低気圧のせいかなんだか、頭も身体も重くてだるい。雨の日は昔からあまり好きではない。
雨がぽつぽつ降り注ぐ音が、癒やしだというやつもいるが、正直鬱陶しいと感じる。湿気で髪がうねるのも嫌だし、濡れて服が身体にまとわりついてくる感触も嫌だ。
「桂木さん、最近ずっと雨降りですけど調子は大丈夫ですか? 仕事のほうは」
「ああ、大丈夫です。ちゃんと間に合わせます」
「そうですか。じゃあ、よろしく頼みますね」
「はい」
自分は雨がひどく嫌いだ――しかしだからと言って、出かけずにずっと引きこもっているわけにもいかない。なにかしら用事というものはあるのだ。

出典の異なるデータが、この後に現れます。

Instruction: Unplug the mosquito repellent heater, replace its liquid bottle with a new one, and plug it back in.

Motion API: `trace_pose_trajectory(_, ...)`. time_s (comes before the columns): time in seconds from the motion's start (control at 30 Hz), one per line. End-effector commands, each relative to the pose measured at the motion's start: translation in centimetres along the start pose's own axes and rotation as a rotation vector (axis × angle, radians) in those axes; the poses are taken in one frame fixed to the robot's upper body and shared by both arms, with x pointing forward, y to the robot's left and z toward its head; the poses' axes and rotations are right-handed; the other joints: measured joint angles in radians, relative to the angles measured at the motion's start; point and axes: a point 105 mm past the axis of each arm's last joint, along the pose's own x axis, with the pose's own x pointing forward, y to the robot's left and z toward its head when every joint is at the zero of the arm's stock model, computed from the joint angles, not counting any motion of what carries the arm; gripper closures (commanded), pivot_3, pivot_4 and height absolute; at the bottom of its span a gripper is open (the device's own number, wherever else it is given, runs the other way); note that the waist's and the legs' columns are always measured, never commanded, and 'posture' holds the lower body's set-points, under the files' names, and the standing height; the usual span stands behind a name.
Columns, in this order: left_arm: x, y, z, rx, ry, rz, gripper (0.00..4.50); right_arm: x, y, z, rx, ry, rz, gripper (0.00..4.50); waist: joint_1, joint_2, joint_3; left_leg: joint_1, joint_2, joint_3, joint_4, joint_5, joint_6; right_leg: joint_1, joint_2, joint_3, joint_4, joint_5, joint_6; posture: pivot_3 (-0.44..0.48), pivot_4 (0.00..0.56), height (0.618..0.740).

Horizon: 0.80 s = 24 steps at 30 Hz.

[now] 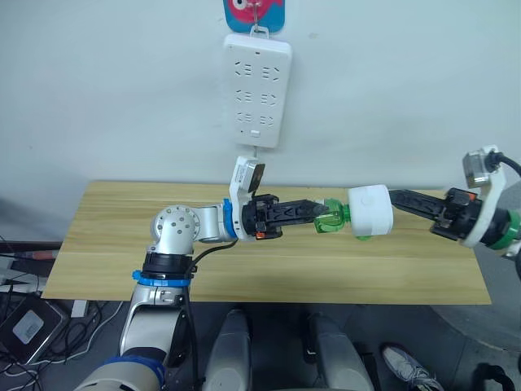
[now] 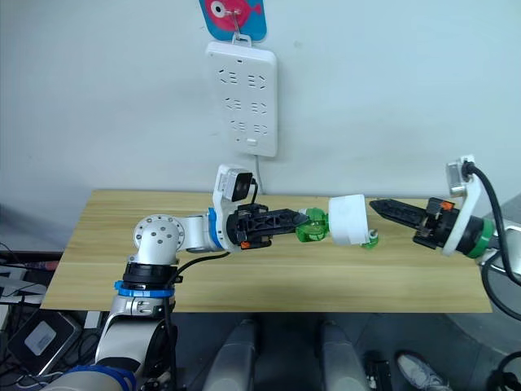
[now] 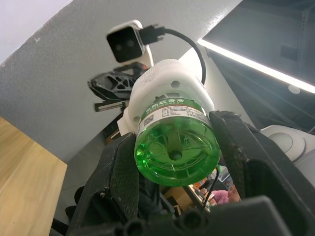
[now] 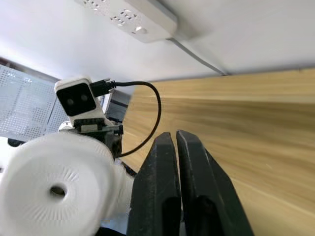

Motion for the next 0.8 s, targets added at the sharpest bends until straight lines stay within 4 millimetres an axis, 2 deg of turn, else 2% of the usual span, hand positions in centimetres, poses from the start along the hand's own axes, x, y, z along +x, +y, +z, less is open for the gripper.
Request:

いまから向かわなくてはならないのは、歩いて二十分の駅前のレンタルビデオ店。
借りたDVDを返しに行かなければ、延滞料を取られてしまう。ここで無精をして遅らせても、明日もその次の日も天気は雨マークで、延滞料がかさむばかりというわけだ。
携帯電話を手放し、気が重い中、しぶしぶ出かける準備をする。
肩先まである髪は、広がるのが嫌なので後ろで結わえた。
身につけるものにはこだわらないので、白い長袖のカットソーに黒のデニム、DVDが入るほどの小ぶりなショルダーバッグを斜めがけにする。
足元は濡れることも考慮して、合皮のショートブーツを選んだ。
最後に忘れず、ノイズキャンセリングのイヤフォンを耳に押し込み、音楽プレイヤーを再生させる。
一通りの準備が整うと、いよいよ出かけなくてはいけない。部屋の窓から見えた外は、夕方ということもあり薄暗く、だいぶ雨脚が強いように思えた。
気分はとてつもなく最悪だ。
鏡に映った自分を見れば、眉間にしわが寄って表情が険しくなっていた。雨の重苦しさのせいで、肌が白を通り越して青白く見える。
口を引き結んだその顔は不機嫌そのもので、まるでヒステリーを起こしそうな女のようだ。
ため息交じりに、玄関の傘立てにさした透明のビニール傘を手に取ると、重い足取りで部屋をあとにする。